[Stored data entries]
* * * * * * * * *
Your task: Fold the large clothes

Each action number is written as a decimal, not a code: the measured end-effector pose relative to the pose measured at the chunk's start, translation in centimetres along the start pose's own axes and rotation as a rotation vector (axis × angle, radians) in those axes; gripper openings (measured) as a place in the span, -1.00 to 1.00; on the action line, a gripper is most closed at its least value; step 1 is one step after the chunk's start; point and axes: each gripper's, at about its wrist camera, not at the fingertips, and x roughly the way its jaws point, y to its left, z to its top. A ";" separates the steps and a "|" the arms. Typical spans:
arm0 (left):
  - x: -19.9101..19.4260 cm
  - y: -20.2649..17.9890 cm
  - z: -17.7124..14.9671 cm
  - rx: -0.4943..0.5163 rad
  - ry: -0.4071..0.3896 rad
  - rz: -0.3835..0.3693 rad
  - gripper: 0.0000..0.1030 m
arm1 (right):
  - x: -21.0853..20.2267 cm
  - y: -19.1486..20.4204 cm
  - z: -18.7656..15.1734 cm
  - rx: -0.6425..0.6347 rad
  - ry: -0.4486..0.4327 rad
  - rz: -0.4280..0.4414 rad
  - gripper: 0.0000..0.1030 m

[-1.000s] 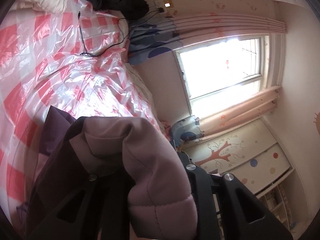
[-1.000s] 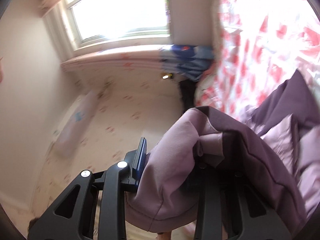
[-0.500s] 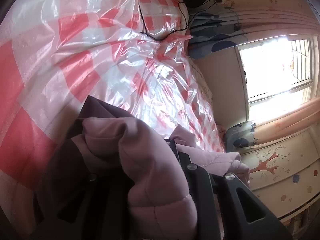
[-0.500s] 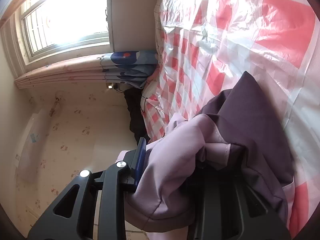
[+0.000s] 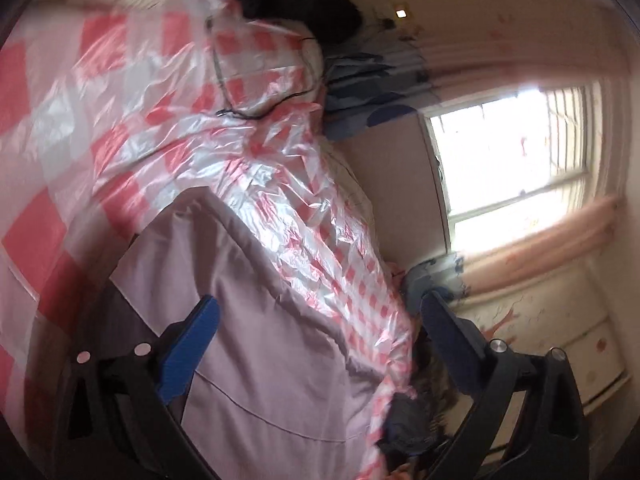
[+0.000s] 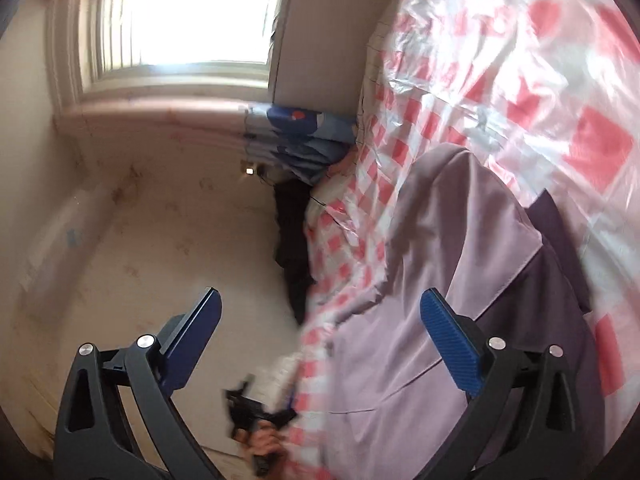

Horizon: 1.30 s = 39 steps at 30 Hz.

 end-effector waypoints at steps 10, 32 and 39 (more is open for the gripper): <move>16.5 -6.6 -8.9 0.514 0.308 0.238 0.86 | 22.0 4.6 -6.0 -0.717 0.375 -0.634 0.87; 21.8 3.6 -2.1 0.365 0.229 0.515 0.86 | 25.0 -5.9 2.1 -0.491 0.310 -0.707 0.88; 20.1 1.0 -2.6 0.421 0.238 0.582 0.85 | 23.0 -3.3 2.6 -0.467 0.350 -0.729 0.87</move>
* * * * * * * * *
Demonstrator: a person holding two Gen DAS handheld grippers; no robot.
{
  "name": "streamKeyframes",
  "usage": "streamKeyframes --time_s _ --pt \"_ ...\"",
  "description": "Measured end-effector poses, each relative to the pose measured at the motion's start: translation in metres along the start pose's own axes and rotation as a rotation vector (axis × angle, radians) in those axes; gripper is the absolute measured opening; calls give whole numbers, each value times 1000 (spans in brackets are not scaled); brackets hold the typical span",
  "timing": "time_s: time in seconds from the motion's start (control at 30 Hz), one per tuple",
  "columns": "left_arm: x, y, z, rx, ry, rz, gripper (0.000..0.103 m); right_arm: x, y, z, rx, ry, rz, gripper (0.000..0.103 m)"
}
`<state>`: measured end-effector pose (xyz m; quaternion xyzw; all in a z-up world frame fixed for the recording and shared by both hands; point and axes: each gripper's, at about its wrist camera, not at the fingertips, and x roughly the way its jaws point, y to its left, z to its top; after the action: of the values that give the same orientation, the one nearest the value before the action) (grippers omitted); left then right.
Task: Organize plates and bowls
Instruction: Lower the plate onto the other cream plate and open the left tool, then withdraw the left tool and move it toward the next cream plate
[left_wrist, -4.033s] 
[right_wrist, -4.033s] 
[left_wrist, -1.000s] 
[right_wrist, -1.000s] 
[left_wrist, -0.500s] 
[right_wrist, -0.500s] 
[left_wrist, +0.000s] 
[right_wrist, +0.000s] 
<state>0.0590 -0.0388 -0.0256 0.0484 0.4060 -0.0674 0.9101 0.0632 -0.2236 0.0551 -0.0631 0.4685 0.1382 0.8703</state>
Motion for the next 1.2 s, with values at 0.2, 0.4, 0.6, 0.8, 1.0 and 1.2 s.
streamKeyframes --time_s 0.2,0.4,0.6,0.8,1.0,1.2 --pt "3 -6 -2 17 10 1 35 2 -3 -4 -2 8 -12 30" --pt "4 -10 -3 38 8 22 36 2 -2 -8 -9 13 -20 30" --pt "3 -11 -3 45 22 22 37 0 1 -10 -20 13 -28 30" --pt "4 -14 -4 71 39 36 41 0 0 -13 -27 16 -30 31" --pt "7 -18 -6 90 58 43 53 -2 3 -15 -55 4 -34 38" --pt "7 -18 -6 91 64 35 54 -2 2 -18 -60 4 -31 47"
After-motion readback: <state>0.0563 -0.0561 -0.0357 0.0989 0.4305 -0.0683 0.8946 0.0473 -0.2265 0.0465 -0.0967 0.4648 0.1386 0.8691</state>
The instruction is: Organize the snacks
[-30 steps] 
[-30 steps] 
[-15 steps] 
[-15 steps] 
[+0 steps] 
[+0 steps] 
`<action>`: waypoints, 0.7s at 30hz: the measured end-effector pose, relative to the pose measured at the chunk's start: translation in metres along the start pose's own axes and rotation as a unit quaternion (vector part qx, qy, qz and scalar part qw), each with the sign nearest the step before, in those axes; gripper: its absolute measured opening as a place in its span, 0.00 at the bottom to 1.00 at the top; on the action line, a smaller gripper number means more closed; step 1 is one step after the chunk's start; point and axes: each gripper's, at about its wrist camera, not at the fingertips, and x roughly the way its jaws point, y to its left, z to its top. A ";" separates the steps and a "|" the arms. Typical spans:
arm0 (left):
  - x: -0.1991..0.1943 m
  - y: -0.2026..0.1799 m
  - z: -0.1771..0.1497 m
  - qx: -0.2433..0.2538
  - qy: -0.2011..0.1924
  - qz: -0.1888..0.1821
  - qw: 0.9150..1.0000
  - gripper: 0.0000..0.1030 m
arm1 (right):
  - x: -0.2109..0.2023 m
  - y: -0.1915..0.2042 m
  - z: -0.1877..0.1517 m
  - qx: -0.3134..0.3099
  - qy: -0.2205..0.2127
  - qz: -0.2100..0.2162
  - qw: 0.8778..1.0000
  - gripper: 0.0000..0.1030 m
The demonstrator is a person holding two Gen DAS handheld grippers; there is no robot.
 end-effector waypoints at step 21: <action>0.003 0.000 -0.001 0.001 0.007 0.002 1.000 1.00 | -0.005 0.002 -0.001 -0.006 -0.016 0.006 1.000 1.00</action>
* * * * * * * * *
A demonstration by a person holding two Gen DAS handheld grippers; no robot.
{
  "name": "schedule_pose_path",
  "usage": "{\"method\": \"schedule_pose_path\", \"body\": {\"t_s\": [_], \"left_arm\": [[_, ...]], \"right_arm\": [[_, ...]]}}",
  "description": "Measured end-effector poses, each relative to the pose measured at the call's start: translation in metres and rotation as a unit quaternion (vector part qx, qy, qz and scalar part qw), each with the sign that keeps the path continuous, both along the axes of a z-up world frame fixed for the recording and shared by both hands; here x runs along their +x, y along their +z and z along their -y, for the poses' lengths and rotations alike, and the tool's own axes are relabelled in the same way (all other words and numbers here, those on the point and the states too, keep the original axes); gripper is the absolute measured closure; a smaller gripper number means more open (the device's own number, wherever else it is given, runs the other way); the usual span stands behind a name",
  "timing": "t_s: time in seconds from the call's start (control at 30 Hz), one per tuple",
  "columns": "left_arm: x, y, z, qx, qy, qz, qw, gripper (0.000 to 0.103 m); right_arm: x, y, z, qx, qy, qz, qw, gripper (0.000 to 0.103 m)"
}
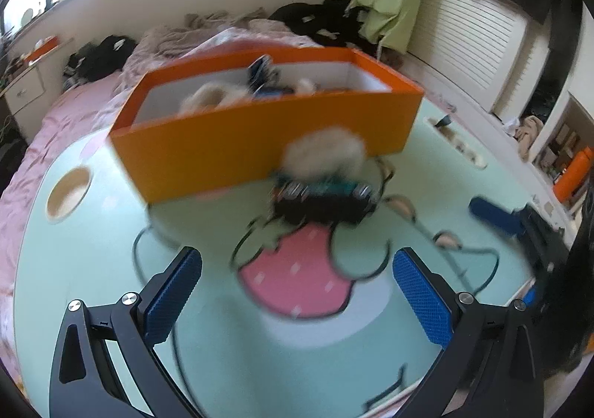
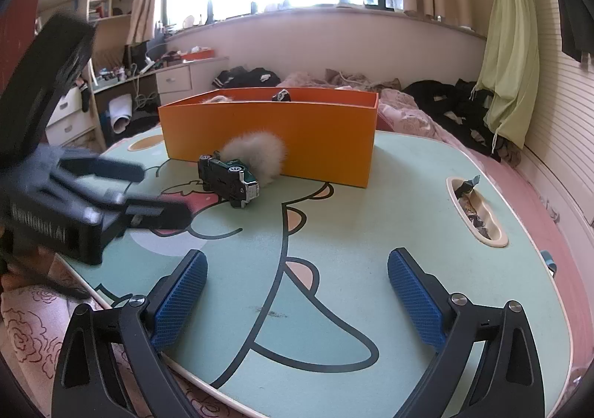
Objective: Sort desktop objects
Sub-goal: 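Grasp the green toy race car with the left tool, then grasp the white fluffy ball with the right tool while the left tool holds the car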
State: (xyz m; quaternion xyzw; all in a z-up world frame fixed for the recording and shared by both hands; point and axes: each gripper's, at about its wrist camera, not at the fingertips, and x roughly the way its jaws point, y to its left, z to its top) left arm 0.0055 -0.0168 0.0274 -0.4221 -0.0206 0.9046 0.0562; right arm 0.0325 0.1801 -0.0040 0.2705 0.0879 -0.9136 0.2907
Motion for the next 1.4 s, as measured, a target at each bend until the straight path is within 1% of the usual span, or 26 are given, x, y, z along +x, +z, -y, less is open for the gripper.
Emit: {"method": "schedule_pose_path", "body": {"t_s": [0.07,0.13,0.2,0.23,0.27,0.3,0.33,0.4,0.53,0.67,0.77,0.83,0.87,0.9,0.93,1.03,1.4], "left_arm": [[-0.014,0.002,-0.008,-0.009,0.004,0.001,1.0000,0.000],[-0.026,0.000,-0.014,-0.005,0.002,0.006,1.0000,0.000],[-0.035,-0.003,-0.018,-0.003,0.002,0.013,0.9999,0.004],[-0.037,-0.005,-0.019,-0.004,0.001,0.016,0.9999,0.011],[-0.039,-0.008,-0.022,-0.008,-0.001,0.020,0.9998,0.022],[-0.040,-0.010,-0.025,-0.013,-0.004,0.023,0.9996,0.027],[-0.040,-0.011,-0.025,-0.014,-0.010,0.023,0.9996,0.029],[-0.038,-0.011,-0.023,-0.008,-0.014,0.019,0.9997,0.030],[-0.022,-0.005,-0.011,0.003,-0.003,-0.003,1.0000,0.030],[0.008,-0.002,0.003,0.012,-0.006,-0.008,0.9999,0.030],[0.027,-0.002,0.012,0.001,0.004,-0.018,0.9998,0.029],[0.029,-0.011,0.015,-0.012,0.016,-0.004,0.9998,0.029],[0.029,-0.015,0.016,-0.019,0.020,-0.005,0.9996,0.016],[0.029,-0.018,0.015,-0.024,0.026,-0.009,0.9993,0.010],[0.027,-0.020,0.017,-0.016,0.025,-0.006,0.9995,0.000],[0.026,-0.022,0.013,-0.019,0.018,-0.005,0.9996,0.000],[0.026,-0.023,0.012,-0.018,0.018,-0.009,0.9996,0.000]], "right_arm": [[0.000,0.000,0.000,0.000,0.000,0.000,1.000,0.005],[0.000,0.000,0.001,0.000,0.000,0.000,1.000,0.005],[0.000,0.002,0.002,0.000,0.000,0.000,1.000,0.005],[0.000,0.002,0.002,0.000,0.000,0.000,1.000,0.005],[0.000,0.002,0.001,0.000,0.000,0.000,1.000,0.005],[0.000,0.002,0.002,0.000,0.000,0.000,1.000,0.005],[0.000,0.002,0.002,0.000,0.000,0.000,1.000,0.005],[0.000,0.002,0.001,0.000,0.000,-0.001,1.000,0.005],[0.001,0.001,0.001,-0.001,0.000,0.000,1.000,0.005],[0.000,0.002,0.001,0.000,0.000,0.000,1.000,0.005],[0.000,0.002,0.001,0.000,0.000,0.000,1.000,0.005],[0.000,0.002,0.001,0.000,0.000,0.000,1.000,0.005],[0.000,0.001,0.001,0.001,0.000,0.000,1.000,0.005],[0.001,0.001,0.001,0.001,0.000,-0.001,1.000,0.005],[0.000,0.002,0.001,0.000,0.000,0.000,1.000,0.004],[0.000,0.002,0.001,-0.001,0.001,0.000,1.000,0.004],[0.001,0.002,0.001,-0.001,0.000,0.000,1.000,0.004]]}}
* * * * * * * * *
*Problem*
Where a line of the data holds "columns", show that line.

*Answer space*
  "columns": "left_arm: x, y, z, rx, ry, rz, gripper (0.000..0.103 m); right_arm: x, y, z, rx, ry, rz, gripper (0.000..0.103 m)"
  "columns": "left_arm: x, y, z, qx, qy, qz, qw, gripper (0.000 to 0.103 m); right_arm: x, y, z, qx, qy, qz, qw, gripper (0.000 to 0.103 m)"

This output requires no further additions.